(WHAT TO PRODUCE): Return every line of the data exactly as it stands.

(DATA EXTRACT):
....................

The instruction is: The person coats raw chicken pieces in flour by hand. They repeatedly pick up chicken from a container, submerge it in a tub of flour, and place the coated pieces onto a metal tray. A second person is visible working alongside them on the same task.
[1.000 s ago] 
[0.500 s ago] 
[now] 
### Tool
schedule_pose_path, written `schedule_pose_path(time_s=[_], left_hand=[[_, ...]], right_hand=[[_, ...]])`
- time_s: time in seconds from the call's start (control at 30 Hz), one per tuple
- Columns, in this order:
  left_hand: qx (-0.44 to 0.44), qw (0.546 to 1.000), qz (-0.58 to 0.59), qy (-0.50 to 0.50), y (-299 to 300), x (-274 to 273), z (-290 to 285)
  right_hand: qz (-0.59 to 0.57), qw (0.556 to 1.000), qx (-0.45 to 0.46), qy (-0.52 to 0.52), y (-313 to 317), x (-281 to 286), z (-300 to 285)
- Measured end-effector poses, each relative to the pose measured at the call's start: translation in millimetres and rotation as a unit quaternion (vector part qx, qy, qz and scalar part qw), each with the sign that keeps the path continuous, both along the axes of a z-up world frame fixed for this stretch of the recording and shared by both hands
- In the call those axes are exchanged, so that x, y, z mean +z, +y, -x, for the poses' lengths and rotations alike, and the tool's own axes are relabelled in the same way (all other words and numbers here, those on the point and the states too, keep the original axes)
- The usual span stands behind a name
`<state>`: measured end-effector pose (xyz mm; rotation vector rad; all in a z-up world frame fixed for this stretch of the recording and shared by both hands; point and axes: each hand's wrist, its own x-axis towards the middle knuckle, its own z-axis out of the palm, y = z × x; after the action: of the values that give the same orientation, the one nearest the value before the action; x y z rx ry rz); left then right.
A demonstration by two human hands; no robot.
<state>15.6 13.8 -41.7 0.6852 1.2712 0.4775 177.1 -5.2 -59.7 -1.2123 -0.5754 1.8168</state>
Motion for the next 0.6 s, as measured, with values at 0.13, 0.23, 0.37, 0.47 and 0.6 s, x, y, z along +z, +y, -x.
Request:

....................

(YOUR SOLUTION):
The instruction is: The person coats raw chicken pieces in flour by hand. They repeatedly pick up chicken from a container, submerge it in a tub of flour, and place the coated pieces onto a metal tray. A second person is visible working alongside them on the same task.
[1.000 s ago] 
[0.500 s ago] 
[now] 
### Tool
schedule_pose_path, written `schedule_pose_path(time_s=[_], left_hand=[[_, ...]], right_hand=[[_, ...]])`
- time_s: time in seconds from the call's start (control at 30 Hz), one per tuple
- Columns, in this order:
  left_hand: qx (-0.44 to 0.44), qw (0.546 to 1.000), qz (-0.58 to 0.59), qy (-0.50 to 0.50), y (-299 to 300), x (-274 to 273), z (-290 to 285)
  right_hand: qz (-0.59 to 0.57), qw (0.556 to 1.000), qx (-0.45 to 0.46), qy (-0.52 to 0.52), y (-313 to 317), x (-281 to 286), z (-300 to 285)
- Measured end-effector poses, each relative to the pose measured at the call's start: translation in millimetres and rotation as a unit quaternion (vector part qx, qy, qz and scalar part qw), each with the sign that keeps the path continuous, both along the axes of a z-up world frame fixed for this stretch of the recording and shared by both hands
- In the call those axes are exchanged, so that x, y, z mean +z, +y, -x, for the poses' lengths and rotations alike, and the tool's own axes are relabelled in the same way (all other words and numbers here, those on the point and the states too, keep the original axes)
- The usual span stands behind a name
`<state>`: measured end-effector pose (xyz mm; rotation vector rad; all in a z-up world frame fixed for this stretch of the recording and shared by both hands; point and axes: each hand's wrist, its own x-axis towards the middle knuckle, its own z-axis out of the palm, y = z × x; after the action: of the values that give the same orientation, the one nearest the value before the action; x y z rx ry rz); left then right.
A demonstration by two human hands; no robot.
<state>15.6 13.8 -41.7 0.6852 1.2712 0.4775 177.1 -5.2 -59.7 -1.2123 -0.5754 1.8168</state>
Motion for the next 0.6 s, as measured, with values at 0.13, 0.23, 0.37, 0.47 and 0.6 s, x, y, z along +z, +y, -x.
Request:

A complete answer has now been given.